• [TASK BRIEF]:
When a line below contains the word "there", it counts toward the total; give that total and nothing besides.

* * *

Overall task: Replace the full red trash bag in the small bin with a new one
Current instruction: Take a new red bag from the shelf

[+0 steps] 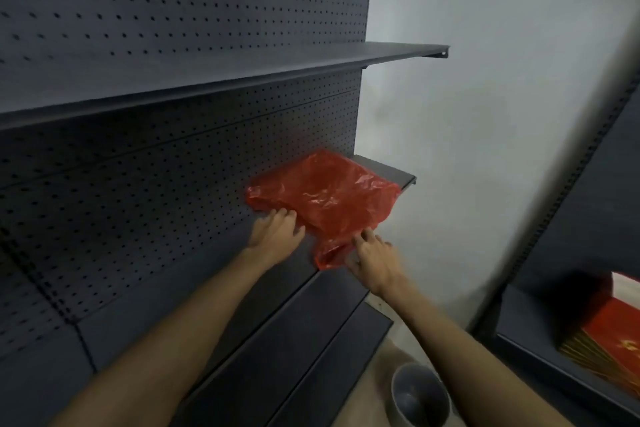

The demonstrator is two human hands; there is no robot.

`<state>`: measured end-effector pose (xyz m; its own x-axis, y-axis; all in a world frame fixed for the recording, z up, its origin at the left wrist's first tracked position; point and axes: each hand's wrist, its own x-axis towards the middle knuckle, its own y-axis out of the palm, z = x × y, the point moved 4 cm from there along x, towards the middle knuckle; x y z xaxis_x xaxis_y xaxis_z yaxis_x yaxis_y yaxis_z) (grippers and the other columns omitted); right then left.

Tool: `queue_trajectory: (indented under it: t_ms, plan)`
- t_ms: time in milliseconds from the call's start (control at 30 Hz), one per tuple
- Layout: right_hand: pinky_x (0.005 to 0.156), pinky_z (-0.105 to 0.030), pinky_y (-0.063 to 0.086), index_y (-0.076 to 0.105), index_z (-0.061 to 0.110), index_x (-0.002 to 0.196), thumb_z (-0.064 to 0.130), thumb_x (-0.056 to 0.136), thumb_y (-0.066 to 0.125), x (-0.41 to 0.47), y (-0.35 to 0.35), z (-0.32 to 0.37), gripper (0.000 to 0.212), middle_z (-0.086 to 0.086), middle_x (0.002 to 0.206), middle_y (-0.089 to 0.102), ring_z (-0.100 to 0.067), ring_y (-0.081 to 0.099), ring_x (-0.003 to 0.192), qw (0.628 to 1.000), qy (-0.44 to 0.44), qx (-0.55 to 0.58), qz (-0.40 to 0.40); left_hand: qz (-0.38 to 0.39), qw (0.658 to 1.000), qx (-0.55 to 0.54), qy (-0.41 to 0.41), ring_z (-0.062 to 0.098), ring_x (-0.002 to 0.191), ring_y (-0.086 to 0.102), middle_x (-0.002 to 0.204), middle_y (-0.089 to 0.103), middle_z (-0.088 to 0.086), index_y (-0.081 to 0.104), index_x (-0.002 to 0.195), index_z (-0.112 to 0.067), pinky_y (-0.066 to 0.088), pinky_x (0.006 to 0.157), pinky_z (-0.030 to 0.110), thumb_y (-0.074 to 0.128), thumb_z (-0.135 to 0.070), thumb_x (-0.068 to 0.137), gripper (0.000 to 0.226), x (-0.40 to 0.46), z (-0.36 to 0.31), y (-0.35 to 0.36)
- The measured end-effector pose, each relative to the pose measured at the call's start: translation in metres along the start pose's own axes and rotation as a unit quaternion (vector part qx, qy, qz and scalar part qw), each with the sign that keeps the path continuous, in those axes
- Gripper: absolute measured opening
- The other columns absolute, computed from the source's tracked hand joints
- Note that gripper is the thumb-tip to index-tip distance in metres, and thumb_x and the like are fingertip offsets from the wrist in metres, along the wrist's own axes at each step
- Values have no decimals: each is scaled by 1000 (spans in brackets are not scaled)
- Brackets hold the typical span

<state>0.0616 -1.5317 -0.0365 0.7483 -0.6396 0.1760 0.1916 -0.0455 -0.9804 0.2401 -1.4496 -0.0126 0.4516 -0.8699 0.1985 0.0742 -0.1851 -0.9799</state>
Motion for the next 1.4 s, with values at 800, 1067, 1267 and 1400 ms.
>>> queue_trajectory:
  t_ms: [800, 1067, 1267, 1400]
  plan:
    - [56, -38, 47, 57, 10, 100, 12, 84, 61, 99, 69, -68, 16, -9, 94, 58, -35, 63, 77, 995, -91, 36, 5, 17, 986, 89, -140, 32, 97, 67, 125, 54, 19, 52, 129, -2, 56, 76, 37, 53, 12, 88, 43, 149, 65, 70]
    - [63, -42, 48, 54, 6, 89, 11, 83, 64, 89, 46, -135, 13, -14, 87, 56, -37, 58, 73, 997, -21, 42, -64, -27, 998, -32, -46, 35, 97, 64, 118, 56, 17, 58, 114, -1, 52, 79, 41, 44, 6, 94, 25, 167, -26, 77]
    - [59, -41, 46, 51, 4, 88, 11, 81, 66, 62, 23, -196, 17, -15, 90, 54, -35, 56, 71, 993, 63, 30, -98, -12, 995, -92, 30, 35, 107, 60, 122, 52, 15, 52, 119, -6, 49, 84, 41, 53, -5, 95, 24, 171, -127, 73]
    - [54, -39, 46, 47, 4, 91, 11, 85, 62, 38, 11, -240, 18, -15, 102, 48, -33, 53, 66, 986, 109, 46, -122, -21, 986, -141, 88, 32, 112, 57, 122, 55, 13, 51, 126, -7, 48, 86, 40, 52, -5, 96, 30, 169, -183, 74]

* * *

• [TASK RESULT]:
2